Laura Bush entourée de ses hôtes, cheikh Salem al-Sabah et son épouse Rima.
Avec son style discret et personnalisé, durant les deux mandats présidentiels de son époux George W. Bush, Laura s'était fait de nombreux amis dans la capitale fédérale, venus cette fois découvrir sa plume. Depuis qu'il n'est plus l'hôte de la Maison-Blanche, George W. Bush vit avec sa famille au Texas où Laura Bush a rédigé son expérience de femme et d'épouse de chef d'État. Au total, 432 pages qui, tout en évitant le ton « sensationnel » - ce n'est pas du tout son genre -, recèle néanmoins d'importantes révélations. Elle conte avec franchise et sincérité son vécu, détaillant une page de l'histoire américaine et la relation de son pays avec le reste du monde. Dans ce dernier contexte, elle relate avec précision l'émoi de la Maison-Blanche lors de l'attaque du 11 septembre 2001 et l'évacuation du personnel dans un bunker.

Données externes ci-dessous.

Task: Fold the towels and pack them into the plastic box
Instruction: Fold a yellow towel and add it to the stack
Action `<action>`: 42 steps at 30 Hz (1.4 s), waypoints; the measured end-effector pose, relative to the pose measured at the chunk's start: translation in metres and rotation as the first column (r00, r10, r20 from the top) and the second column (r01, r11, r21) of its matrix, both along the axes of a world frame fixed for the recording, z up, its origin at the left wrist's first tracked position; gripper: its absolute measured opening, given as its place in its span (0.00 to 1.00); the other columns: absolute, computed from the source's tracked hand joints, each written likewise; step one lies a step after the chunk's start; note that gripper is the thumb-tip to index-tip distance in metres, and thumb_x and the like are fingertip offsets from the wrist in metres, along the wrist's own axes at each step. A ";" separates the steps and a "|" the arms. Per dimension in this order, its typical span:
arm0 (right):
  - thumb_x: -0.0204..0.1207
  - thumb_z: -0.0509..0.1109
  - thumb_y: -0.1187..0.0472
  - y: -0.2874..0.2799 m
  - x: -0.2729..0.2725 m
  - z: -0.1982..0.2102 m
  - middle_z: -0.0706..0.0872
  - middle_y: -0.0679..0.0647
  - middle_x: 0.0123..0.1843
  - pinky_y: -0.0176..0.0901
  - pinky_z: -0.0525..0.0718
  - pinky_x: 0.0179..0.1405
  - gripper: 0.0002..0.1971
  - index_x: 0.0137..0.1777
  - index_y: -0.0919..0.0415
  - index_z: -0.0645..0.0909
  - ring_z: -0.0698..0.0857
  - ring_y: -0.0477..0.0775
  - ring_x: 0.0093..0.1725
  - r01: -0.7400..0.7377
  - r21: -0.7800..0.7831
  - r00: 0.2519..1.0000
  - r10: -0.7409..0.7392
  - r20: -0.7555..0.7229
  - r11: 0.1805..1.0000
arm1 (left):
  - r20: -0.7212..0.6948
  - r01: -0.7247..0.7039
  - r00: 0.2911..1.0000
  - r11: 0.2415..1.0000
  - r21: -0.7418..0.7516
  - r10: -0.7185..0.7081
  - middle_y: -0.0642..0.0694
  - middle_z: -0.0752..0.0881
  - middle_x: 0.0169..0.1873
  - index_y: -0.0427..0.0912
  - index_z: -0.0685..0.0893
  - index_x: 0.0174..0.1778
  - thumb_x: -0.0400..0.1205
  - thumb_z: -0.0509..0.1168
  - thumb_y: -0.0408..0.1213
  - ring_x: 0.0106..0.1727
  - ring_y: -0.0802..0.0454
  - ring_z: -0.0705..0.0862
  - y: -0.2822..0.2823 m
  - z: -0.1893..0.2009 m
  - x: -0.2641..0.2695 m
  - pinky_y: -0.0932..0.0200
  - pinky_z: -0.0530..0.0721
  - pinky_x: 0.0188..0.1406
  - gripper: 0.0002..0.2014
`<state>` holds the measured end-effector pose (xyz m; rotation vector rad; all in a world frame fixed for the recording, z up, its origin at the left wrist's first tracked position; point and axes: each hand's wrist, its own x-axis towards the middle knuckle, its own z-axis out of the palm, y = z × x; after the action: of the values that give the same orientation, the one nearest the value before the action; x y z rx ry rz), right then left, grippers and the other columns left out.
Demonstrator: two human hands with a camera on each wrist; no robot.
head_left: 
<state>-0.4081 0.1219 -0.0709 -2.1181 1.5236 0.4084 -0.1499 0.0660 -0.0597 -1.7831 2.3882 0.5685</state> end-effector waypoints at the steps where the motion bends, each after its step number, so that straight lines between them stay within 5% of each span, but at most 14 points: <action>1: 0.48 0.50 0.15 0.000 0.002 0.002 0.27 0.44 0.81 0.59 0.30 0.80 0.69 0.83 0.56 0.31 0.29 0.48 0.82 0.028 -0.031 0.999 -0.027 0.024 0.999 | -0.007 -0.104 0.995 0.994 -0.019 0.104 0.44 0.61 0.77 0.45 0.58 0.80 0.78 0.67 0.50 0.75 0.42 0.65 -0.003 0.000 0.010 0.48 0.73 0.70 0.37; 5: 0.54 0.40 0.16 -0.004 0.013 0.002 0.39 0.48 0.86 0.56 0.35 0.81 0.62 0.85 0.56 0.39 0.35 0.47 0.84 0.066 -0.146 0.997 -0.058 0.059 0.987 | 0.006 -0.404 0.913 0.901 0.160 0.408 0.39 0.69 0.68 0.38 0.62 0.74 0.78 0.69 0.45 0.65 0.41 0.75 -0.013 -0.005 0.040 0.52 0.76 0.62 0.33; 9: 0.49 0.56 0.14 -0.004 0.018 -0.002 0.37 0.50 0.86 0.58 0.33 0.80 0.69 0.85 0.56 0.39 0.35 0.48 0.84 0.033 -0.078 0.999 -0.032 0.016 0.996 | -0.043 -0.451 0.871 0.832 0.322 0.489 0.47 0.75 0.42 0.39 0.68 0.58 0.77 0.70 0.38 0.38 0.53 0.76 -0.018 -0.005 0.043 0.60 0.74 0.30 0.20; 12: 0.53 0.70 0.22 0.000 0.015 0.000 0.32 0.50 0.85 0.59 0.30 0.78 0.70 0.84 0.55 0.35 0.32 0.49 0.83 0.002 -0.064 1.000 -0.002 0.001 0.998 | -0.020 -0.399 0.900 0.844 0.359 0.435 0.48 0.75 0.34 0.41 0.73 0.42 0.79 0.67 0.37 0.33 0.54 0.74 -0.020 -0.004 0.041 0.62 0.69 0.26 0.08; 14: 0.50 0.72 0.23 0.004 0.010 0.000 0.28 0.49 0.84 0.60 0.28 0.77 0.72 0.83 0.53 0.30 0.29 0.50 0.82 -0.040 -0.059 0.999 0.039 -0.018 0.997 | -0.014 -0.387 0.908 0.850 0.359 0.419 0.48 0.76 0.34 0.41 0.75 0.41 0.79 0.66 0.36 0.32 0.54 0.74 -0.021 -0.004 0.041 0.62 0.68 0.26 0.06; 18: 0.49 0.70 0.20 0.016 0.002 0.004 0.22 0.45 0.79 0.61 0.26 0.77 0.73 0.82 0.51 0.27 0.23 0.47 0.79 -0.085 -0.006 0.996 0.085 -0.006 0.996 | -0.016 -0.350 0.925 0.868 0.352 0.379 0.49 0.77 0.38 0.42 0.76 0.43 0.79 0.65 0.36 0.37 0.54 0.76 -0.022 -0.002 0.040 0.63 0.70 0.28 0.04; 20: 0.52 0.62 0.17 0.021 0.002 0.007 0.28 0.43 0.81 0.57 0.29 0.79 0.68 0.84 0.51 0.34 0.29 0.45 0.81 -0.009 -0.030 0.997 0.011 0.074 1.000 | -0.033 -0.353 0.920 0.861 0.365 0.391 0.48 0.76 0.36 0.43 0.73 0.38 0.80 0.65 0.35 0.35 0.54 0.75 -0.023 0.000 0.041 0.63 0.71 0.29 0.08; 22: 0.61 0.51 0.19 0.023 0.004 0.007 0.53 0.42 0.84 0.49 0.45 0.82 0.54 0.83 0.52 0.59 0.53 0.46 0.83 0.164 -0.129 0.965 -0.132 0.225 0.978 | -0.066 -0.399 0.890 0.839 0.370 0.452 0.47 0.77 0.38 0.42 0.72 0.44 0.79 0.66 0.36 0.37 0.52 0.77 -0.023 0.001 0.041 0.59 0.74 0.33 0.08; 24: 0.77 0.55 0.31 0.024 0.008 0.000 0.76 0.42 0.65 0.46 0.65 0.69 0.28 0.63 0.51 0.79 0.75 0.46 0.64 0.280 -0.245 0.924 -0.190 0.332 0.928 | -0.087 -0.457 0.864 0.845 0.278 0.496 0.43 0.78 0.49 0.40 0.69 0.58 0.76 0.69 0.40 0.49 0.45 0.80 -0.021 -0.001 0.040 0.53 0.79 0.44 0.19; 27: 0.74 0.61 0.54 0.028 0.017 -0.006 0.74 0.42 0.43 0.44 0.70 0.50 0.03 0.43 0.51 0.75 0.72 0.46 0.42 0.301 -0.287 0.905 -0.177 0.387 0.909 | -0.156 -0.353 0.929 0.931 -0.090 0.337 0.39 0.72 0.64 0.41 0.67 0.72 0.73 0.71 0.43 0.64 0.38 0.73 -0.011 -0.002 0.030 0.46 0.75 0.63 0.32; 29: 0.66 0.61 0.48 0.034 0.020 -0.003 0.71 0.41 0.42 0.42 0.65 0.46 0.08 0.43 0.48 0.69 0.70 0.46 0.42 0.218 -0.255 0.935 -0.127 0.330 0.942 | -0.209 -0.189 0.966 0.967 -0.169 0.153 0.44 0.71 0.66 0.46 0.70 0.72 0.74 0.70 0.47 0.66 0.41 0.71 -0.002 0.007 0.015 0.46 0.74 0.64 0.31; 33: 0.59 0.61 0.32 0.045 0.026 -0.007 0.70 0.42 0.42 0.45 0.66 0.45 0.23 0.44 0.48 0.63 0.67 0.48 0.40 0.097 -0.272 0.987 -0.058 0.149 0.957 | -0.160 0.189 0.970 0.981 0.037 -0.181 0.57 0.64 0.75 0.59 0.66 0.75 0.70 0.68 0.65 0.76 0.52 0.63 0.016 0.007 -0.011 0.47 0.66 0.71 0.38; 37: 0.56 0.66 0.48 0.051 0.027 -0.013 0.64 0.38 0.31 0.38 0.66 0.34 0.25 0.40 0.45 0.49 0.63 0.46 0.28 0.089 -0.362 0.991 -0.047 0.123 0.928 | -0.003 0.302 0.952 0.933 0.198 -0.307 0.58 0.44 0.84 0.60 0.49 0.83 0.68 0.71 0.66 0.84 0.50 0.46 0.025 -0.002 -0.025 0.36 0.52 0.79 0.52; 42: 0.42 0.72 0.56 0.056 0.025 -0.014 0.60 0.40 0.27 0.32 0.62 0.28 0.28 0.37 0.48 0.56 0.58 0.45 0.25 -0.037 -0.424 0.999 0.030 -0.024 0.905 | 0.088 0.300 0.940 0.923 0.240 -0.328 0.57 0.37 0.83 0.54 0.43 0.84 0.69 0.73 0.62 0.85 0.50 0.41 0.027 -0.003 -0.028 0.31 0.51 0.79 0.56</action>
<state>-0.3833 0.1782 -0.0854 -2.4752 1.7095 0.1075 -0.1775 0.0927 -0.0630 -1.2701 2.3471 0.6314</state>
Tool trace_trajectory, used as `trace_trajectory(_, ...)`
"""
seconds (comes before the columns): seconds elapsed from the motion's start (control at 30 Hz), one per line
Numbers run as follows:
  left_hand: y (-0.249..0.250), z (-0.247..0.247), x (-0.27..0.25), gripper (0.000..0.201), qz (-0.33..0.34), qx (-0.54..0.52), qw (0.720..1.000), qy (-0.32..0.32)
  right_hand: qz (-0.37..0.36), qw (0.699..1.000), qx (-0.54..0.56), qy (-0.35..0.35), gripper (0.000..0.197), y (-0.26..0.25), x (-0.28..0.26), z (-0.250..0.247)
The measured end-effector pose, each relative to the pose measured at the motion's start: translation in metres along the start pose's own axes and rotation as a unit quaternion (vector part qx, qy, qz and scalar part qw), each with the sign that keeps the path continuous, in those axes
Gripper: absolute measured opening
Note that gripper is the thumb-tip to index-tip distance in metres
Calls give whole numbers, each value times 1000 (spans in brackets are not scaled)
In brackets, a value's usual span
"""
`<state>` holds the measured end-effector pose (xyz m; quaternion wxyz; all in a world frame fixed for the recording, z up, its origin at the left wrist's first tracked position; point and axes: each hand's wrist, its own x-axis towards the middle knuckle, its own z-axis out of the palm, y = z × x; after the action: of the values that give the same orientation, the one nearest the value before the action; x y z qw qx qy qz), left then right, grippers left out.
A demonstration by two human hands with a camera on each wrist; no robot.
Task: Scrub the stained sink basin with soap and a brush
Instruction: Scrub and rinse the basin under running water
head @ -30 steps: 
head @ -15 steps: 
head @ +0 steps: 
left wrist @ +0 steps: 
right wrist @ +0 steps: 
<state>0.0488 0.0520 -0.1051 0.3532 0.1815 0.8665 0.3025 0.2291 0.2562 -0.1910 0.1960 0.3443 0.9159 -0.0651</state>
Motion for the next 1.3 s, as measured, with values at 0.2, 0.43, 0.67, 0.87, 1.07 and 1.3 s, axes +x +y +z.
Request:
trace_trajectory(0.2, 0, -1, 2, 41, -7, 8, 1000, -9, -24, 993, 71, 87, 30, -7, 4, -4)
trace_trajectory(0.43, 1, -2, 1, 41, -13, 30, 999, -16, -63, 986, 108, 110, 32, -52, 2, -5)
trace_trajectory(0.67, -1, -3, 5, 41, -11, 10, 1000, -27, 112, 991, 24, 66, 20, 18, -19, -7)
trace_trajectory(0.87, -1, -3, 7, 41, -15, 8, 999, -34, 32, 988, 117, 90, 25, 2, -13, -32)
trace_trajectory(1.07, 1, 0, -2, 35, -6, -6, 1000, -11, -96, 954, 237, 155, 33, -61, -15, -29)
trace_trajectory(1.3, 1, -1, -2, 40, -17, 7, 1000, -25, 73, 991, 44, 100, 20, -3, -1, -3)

Tentative d'empoisonnement du président ?
Toujours dans le domaine politique, Laura Bush se demande si, lors du sommet des G8 en Allemagne, en juin 2007, où elle avait accompagné son mari, il n'y avait pas eu une tentative d'empoisonner le président américain. Et pour cause, le couple Bush ainsi que toute la délégation ont été les seuls à souffrir « officiellement » d'une grippe intestinale qui les a immobilisés pendant un moment. M. Bush a même dû se réunir dans sa chambre avec le président français Nicolas Sarkozy, n'ayant même pas pu se lever pour l'accueillir. Plus grave encore, l'un des aides aurait perdu l'ouïe et un autre en garde encore des séquelles.
Un autre événement douloureux qui a marqué Mme Bush et qu'elle relate dans son livre évoque un accident au volant de sa voiture à l'âge de 17 ans, lorsqu'elle avait heurté un autre véhicule, provoquant la mort de son conducteur âgé de 14 ans (l'âge où, au Texas, on obtenait un permis de conduire). La victime était de surcroît un ami.
Laura Bush ne cache pas non plus la période difficile de ce qu'elle appelle les « Trois B » de son mari : le bourbon avant dîner, la bière au cours du dîner et un « B&B », (bénédictine et brandy) après dîner. Une habitude, précise-t-elle, chez les Texans, qui avait tourné à l'addiction et dont son époux a pu guérir grâce à elle.
Alors, « desperate housewife » !
Sur une note plus légère, elle confie que, trois mois après avoir conuu Georges W. Bush, « la vieille fille de Midland (sa ville d'origine dans le Texas) avait épousé le parti le plus brillant de la région ». Née Welch (en 1946), Laura avait à l'époque trente ans et travaillait comme bibliothécaire, sans la moindre idée du destin qui l'attendait : devenir la First Lady du 43e président des État-Unis. Enfant unique, elle s'est vu tout d'un coup plonger dans la tribu des Bush.
À travers les pages de ses Mémoires, elle emmène évidemment ses lecteurs à l'intérieur de la Maison-Blanche et dans ses coulisses. Avec juste ce qu'il faut pour ne pas toucher à l'intimité familiale qu'elle évoque quand même en métaphore, comme lors d'un gala des correspondants de presse auprès de la Maison-Blanche. Elle s'était ainsi présentée : « Neuf heures du soir. M. Excitation est profondément endormi et je regarde Desperate Housewives avec Lynne Cheney (épouse du vice-président Dick Cheney). Messieurs, mesdames, je suis une desperate housewife. Plus tard, les visiteurs officiels ou leurs épouses me murmuraient à l'oreille si je l'étais vraiment ! » Autre détail croustillant : l'évocation d'une tradition ayant perduré durant 175 ans à la Maison-Blanche, qui assignait aux époux présidentiels des chambres séparées. Une tradition à laquelle ont mis fin le président Gerald Ford et son épouse Betty.
Aujourd'hui, l'ancienne First Lady coule des jours libres et sereins dans son Texas natal où, regardant le ciel, elle se rappelle souvent le conseil de sa mère : « Regarde toujours vers le haut. » Elle semble intuitivement avoir suivi ce conseil.